Güth & Wolf: Produktionsrundgang bringt Digitalisierungspotenziale ans Licht

Insellösungen oder ganzheitlich digitalisieren? Vor dieser Aufgabe steht die Güth & Wolf GmbH aus Gütersloh. Die Band- und Gurtweberei hat sich an den Textil vernetzt-Partner Institut für Textiltechnik (ITA) in Aachen gewandt, um mit dessen Hilfe den sinnvollsten Weg für die digitale Weiterentwicklung im Unternehmen zu finden.

Das 1887 gegründete Familienunternehmen blickt als letzte in Gütersloh produzierende Weberei auf eine lange Tradition zurück, hat es doch jahrelang die Entwicklung der modernen Industriegesellschaft mitgeprägt. Ob Automobil, Flugzeug, Elektrifizierung, Raumfahrt, Kommunikationstechnologien – Güth & Wolf steht für Vielseitigkeit. Um diese Stärke zu bewahren, will das Unternehmen nun eine ganzheitliche Lösung auf dem Weg in die Industrie 4.0 finden.

Güth & Wolf nutzt bereits einzelne digitale Systeme, die eine geeignete Grundlage für die Verknüpfung der Maschinen in der Produktion bilden.

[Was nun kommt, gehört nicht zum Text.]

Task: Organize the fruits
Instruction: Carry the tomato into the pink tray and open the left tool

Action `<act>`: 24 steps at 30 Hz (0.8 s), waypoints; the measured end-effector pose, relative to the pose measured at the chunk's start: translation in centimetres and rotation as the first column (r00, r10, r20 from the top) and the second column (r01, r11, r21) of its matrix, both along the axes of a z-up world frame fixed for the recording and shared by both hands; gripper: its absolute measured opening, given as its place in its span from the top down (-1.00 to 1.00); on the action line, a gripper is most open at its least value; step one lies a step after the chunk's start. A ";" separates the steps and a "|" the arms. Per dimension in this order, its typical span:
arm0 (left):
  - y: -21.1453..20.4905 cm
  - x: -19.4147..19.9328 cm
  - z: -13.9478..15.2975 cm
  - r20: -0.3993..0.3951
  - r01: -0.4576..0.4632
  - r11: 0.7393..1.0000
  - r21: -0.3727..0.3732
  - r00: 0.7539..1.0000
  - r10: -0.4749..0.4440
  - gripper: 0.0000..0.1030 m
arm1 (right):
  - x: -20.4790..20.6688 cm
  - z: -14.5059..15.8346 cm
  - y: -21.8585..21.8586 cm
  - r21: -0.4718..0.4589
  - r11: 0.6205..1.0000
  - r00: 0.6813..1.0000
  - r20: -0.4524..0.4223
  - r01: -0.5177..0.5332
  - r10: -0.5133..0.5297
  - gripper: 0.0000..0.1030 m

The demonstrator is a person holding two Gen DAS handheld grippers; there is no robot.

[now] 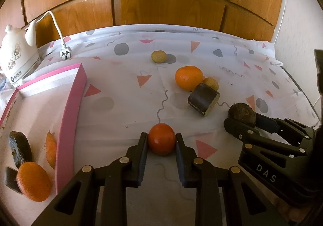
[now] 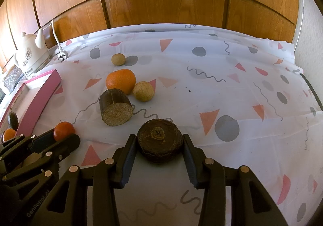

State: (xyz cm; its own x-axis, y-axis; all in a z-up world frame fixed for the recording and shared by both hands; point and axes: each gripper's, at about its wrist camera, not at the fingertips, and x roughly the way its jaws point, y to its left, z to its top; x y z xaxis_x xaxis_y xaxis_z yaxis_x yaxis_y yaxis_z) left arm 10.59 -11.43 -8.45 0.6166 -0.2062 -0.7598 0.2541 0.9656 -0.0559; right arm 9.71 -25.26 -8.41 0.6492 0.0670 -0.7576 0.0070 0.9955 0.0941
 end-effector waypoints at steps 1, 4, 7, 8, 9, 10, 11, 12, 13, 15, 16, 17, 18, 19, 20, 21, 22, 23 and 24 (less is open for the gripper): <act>-0.1 0.0 0.1 -0.002 0.005 1.000 0.007 1.000 -0.005 0.50 | 0.0 0.0 0.0 0.001 1.000 1.000 0.001 0.000 0.000 0.11; -0.1 -0.3 0.6 -0.023 0.010 1.000 0.016 1.000 -0.009 0.51 | 0.0 0.0 0.0 -0.002 1.000 1.000 0.003 0.000 0.000 0.11; 0.4 -1.0 2.1 -0.007 0.029 0.999 -0.025 1.000 -0.029 0.51 | -0.1 0.0 0.0 -0.005 1.000 1.000 0.003 0.000 0.000 0.12; 0.6 -1.3 2.7 -0.002 0.040 0.998 -0.038 0.999 -0.040 0.51 | -0.1 0.0 0.1 -0.009 1.000 1.000 0.003 0.001 -0.001 0.12; 1.0 -1.7 3.5 0.009 0.048 0.997 -0.053 0.999 -0.047 0.51 | -0.1 0.0 0.1 -0.011 1.000 1.000 0.003 0.001 -0.001 0.12; 1.3 -2.0 4.1 0.018 0.050 0.997 -0.060 0.999 -0.049 0.51 | -0.1 0.0 0.1 -0.012 1.000 1.000 0.004 0.001 -0.001 0.12; 1.7 -2.3 4.7 0.029 0.050 0.997 -0.066 0.998 -0.049 0.51 | -0.1 0.0 0.1 -0.014 1.000 1.000 0.004 0.001 -0.001 0.12; 2.3 -2.6 5.3 0.038 0.046 0.996 -0.070 0.998 -0.043 0.51 | -0.1 0.0 0.2 -0.017 1.000 1.000 0.003 0.001 -0.001 0.12; 3.1 -2.9 5.9 0.041 0.037 0.996 -0.079 0.999 -0.034 0.51 | 0.0 0.0 0.2 -0.021 1.000 1.000 0.003 0.001 -0.001 0.12; 5.0 -3.2 6.8 0.036 0.017 0.993 -0.113 0.999 -0.014 0.50 | 0.0 0.0 0.3 -0.029 1.000 1.000 0.002 0.000 0.000 0.12; 6.3 -3.2 7.2 0.041 -0.010 0.993 -0.122 0.999 0.015 0.50 | 0.0 0.0 0.4 -0.032 0.999 1.000 0.002 0.000 0.000 0.12; 7.6 -3.3 7.5 0.046 -0.038 0.993 -0.114 0.998 0.043 0.50 | 0.0 0.1 0.4 -0.034 0.999 1.000 0.002 0.001 0.000 0.12; 8.5 -3.3 7.6 0.047 -0.057 0.992 -0.109 0.997 0.062 0.50 | 0.0 0.1 0.4 -0.037 0.999 1.000 0.002 0.001 -0.001 0.12; 9.9 -3.1 7.6 0.047 -0.092 0.990 -0.104 0.994 0.097 0.50 | 0.0 0.1 0.4 -0.039 0.999 1.000 0.002 0.001 -0.001 0.12; 11.2 -3.1 7.6 0.046 -0.122 0.987 -0.101 0.991 0.127 0.50 | 0.0 0.1 0.4 -0.041 0.999 1.000 0.002 0.001 -0.001 0.12; 12.5 -3.0 7.6 0.045 -0.151 0.984 -0.096 0.987 0.156 0.50 | 0.0 0.1 0.5 -0.044 0.999 1.000 0.002 0.001 -0.001 0.12; 13.7 -2.8 7.4 0.042 -0.180 0.980 -0.085 0.982 0.184 0.50 | 0.0 0.1 0.5 -0.046 0.999 1.000 0.003 0.001 -0.001 0.12; 14.9 -2.6 7.1 0.038 -0.210 0.975 -0.074 0.976 0.213 0.50 | 0.0 0.1 0.6 -0.049 0.999 1.000 0.003 0.002 -0.002 0.12; 16.3 -2.3 6.7 0.026 -0.250 0.966 -0.063 0.967 0.252 0.50 | 0.0 0.1 0.6 -0.052 0.999 1.000 0.002 0.002 -0.002 0.13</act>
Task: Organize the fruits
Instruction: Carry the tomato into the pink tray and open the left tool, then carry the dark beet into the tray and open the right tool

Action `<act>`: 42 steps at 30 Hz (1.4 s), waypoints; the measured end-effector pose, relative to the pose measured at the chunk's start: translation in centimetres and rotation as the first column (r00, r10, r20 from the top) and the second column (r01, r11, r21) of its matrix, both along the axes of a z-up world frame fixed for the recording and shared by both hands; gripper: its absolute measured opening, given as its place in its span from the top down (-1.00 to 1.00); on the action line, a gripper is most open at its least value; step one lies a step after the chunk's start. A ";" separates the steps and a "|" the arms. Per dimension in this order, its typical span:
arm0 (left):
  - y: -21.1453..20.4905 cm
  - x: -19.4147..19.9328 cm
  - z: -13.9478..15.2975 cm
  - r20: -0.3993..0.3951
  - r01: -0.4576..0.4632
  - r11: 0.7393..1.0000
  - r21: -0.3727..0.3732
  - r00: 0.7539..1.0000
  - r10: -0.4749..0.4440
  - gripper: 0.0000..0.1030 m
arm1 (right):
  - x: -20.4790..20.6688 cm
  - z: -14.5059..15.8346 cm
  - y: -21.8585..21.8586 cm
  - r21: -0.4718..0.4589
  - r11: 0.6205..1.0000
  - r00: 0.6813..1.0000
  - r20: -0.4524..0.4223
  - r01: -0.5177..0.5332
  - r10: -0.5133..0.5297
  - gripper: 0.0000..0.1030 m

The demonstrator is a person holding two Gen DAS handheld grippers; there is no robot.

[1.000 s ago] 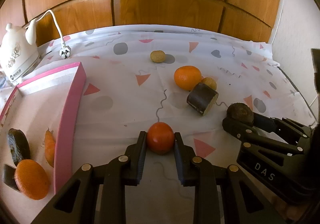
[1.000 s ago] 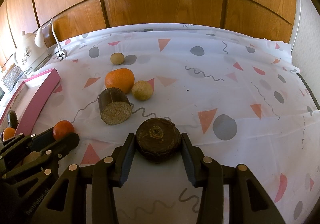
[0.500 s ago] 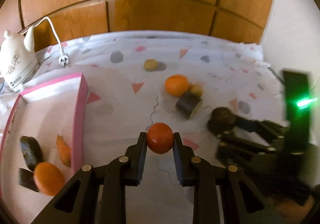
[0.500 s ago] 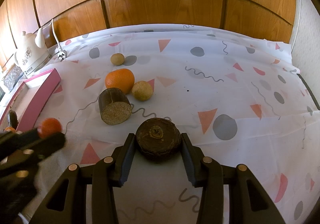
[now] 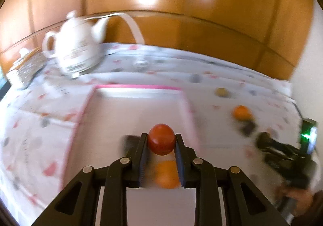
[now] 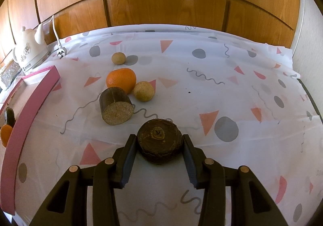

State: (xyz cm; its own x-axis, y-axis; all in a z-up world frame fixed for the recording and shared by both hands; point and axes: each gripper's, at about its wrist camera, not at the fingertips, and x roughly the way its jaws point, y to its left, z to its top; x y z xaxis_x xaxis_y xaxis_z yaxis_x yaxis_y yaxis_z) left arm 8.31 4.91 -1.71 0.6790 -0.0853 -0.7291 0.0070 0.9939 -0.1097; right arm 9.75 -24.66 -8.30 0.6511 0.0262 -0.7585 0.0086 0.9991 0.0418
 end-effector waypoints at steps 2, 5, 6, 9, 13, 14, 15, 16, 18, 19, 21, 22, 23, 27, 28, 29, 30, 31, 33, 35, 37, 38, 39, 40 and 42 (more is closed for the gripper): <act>1.9 0.3 -0.6 -0.022 -0.040 0.999 0.002 0.999 0.040 0.51 | 0.0 0.0 0.0 -0.004 1.000 1.000 0.000 0.000 0.000 0.13; 4.2 1.1 -1.7 -0.048 -0.098 0.995 0.026 0.994 0.099 0.50 | 0.0 0.0 0.1 -0.009 1.000 1.000 -0.001 0.001 -0.001 0.13; 4.5 1.3 -2.0 -0.050 -0.105 0.994 0.031 0.993 0.107 0.50 | 0.0 0.0 0.2 -0.011 1.000 1.000 -0.001 0.001 -0.001 0.13; 5.3 2.0 -2.9 -0.072 -0.135 0.990 0.046 0.988 0.138 0.49 | 0.0 0.0 0.2 -0.014 1.000 1.000 -0.001 0.001 -0.001 0.13; 5.8 2.0 -3.5 -0.092 -0.181 0.981 0.062 0.978 0.186 0.48 | -0.1 0.0 0.2 -0.016 1.000 1.000 -0.001 0.001 -0.001 0.13; 5.8 1.9 -3.5 -0.088 -0.189 0.980 0.065 0.977 0.195 0.47 | -0.1 0.0 0.3 -0.016 1.000 1.000 -0.001 0.001 -0.001 0.13; 5.8 1.6 -3.4 -0.080 -0.195 0.979 0.064 0.977 0.200 0.45 | -0.1 0.0 0.3 -0.017 1.000 1.000 -0.001 0.001 -0.001 0.13; 5.8 1.5 -3.3 -0.077 -0.197 0.979 0.058 0.977 0.201 0.44 | -0.1 0.0 0.3 -0.017 1.000 1.000 -0.001 0.001 -0.001 0.13; 5.7 1.1 -3.2 -0.072 -0.204 0.978 0.042 0.976 0.206 0.40 | -0.1 0.0 0.3 -0.018 1.000 1.000 -0.001 0.001 -0.001 0.13; 5.7 1.0 -3.0 -0.070 -0.206 0.978 0.032 0.976 0.208 0.38 | -0.1 0.0 0.3 -0.018 1.000 1.000 -0.001 0.001 -0.001 0.13; 5.5 0.6 -2.8 -0.067 -0.212 0.977 0.016 0.975 0.213 0.30 | -0.1 0.0 0.3 -0.019 1.000 1.000 -0.001 0.001 -0.001 0.13; 5.4 0.2 -2.7 -0.062 -0.212 0.977 0.010 0.975 0.213 0.29 | -0.1 0.0 0.3 -0.019 1.000 1.000 -0.001 0.001 -0.001 0.13; 5.2 0.0 -2.6 -0.061 -0.209 0.978 0.006 0.976 0.209 0.28 | -0.1 0.0 0.3 -0.018 1.000 1.000 -0.001 0.001 -0.001 0.13; 4.3 -0.9 -2.5 -0.055 -0.193 0.981 0.003 0.980 0.193 0.16 | -0.1 0.0 0.3 -0.023 1.000 1.000 -0.003 0.000 -0.001 0.13; 4.1 -1.2 -2.5 -0.054 -0.188 0.982 0.005 0.981 0.188 0.15 | -0.1 0.0 0.3 -0.024 1.000 1.000 -0.004 0.000 0.000 0.13; 4.0 -1.3 -2.5 -0.055 -0.182 0.983 0.006 0.982 0.182 0.14 | -0.1 0.0 0.3 -0.025 1.000 1.000 -0.005 0.000 0.000 0.13; 3.8 -1.5 -2.5 -0.056 -0.173 0.985 0.009 0.983 0.173 0.14 | -0.1 0.0 0.4 -0.028 1.000 1.000 -0.006 0.000 0.000 0.13; 3.6 -1.7 -2.5 -0.056 -0.168 0.986 0.011 0.984 0.168 0.13 | 0.0 0.1 0.4 -0.030 1.000 1.000 -0.008 -0.001 0.000 0.13; 3.4 -2.0 -2.5 -0.054 -0.160 0.987 0.016 0.986 0.161 0.07 | 0.0 0.2 0.4 -0.030 1.000 1.000 -0.014 0.001 -0.002 0.14; 3.4 -2.3 -2.5 -0.055 -0.156 0.988 0.015 0.986 0.157 0.07 | 0.1 0.4 0.4 -0.016 1.000 1.000 -0.024 0.010 -0.010 0.14; 3.4 -2.5 -2.5 -0.054 -0.153 0.988 0.016 0.987 0.154 0.07 | 0.1 0.7 0.5 0.015 1.000 1.000 -0.027 0.011 -0.010 0.14; 3.4 -2.6 -2.5 -0.055 -0.152 0.988 0.016 0.987 0.152 0.07 | -0.1 1.1 0.7 0.021 1.000 1.000 -0.019 0.009 -0.009 0.14; 3.5 -2.7 -2.5 -0.056 -0.151 0.988 0.017 0.987 0.152 0.07 | -0.2 1.7 1.0 0.024 1.000 1.000 -0.004 0.000 0.001 0.14; 3.5 -2.8 -2.5 -0.055 -0.152 0.988 0.015 0.987 0.152 0.07 | -0.3 2.2 1.5 0.029 0.999 1.000 0.010 -0.013 0.013 0.14; 3.6 -3.0 -2.5 -0.055 -0.155 0.988 0.010 0.986 0.155 0.07 | -0.4 3.4 2.5 0.045 0.998 0.998 0.033 -0.052 0.051 0.14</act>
State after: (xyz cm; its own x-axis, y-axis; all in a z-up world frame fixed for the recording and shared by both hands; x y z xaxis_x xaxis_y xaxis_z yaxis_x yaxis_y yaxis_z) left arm 5.34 8.51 -4.22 0.6421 0.0217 -0.7663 -0.1529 0.9831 -0.1004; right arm 9.36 -22.16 -4.87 0.6719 0.0948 -0.7346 -0.0448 0.9952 0.0875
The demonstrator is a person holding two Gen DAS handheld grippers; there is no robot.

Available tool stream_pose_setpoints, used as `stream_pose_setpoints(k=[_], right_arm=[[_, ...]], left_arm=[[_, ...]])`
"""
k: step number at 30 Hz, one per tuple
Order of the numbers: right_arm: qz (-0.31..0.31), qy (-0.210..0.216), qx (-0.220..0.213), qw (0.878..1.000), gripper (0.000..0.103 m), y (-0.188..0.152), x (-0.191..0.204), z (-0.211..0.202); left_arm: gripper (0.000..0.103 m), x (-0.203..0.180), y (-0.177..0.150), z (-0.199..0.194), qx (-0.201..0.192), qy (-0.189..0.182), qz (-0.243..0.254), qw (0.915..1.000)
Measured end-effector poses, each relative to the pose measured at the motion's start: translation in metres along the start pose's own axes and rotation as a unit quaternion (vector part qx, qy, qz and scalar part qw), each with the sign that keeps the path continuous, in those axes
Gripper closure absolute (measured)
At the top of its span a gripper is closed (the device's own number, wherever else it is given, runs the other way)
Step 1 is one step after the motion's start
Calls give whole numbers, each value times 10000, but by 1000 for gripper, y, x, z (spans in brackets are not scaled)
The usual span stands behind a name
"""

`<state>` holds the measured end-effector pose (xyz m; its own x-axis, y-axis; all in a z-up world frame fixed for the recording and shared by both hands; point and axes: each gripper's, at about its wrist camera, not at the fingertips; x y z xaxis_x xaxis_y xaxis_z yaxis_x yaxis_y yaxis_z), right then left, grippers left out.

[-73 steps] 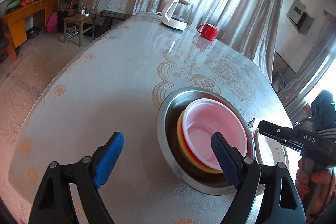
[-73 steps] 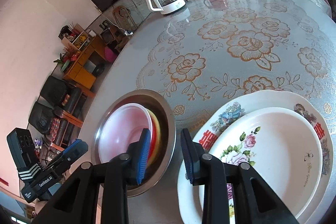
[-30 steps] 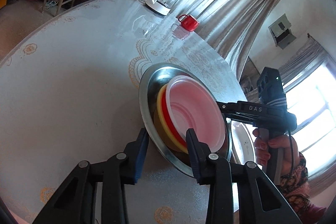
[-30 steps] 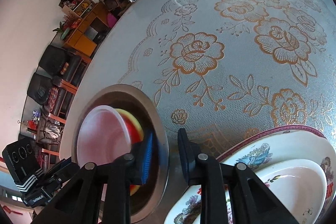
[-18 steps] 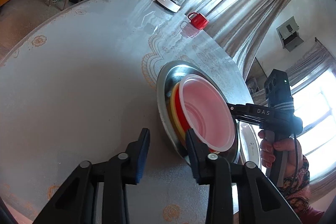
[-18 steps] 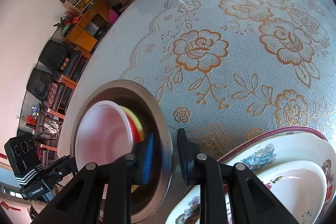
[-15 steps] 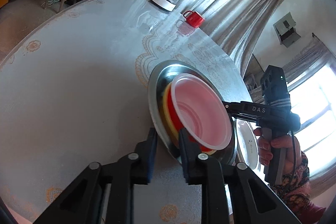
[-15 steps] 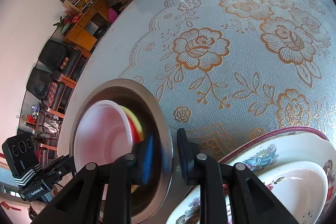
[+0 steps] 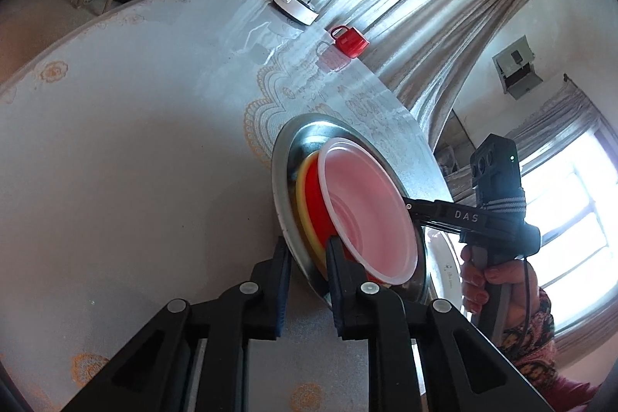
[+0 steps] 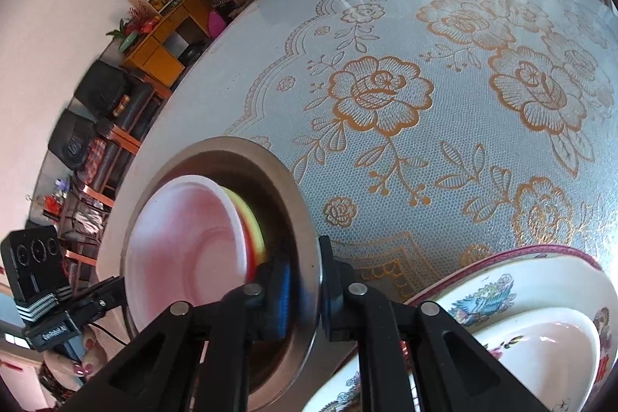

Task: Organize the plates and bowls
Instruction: 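Lift the steel basin with nested bowls using both tools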

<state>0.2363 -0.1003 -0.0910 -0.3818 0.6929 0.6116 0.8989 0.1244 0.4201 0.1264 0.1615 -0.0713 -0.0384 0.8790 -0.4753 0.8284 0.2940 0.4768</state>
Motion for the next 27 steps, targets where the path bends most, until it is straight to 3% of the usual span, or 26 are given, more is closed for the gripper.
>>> stream_pose_setpoints(k=[8,27], right_arm=[[151,294,-212,9992,93,-2,-4,-3],[155,391,-513,9978,93,-7,4,-9]], left_arm=[[85,-5,2,0,-117,249,139,9995],[85,-14,12,-14,-556,538,423,9961]])
Point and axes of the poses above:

Beispielsweise wurde das aktuelle ERP-System von den Mitarbeitern selbst konzipiert und weiterentwickelt. Wie viele Mittelständler hat auch Güth & Wolf Schwierigkeiten, geeignete Mitarbeiter zu finden. So ist die Kundenzufriedenheit ein wichtiger Baustein, die mittels flexibler und schneller Reaktion auf Anfragen sichergestellt werden soll.

Das ITA hat nun in einem Rundgang durch die Produktion des Unternehmens (Textil vernetzt berichtete) Potenziale aufgedeckt, die sich durch die Einführung digitaler Lösungen umsetzen lassen. In einem Bericht haben die Aachener Kollegen die Ergebnisse für das Unternehmen zusammengefasst. Würde z. B. das ERP-System mit den Prüfgeräten verknüpft, ließen sich Fehlermeldungen beispielsweise einer Garncharge mit den Ergebnissen im Labor koppeln. Damit könnten Fehler besser rückverfolgt werden.

In der Weberei hat das ITA eine Möglichkeit gefunden, den Bereich der Wartung mittels Barcodes und Tablets, Smartphones und Screens, etc. zu optimieren. Informationen ließen sich digital anzeigen und die Güth & Wolf-Mitarbeiter erhielten die Möglichkeit mithilfe der Endgeräte augenblicklich Feedback, Fotos, Fragen und Probleme zurückzusenden. Hierdurch würde einerseits die Suche nach den benötigten Informationen einfacher, andererseits könnten die Wartungszeiten direkt an der Maschine aufgenommen und ins System übertragen werden.

Auch zur Optimierung der Lagerverwaltung bietet sich die Nutzung von Barcodes an: Artikel wären schneller auffindbar. Für die Färberei schlägt das ITA eine Kennzeichnung der Rohware mithilfe eines RFID-Chips vor. Damit würde Zettelwirtschaft überflüssig. Anders als die Zettel müssten RFID-Chips nicht vor der Ausrüstung entfernt und wieder angeheftet werden. Auch im Hochregallager stellen RFID-Chips eine praktikable Lösung dar, um die Roh- und Fertigware besser nachzuverfolgen.

Für nahezu alle Bereiche im Unternehmen empfiehlt das ITA die Verknüpfung der vorhandenen Maschinen mit dem ERP-System. Damit würden die Mitarbeiter von Güth & Wolf Daten direkt aus der Maschine erhalten und könnten diese effektiv und effizient nutzen.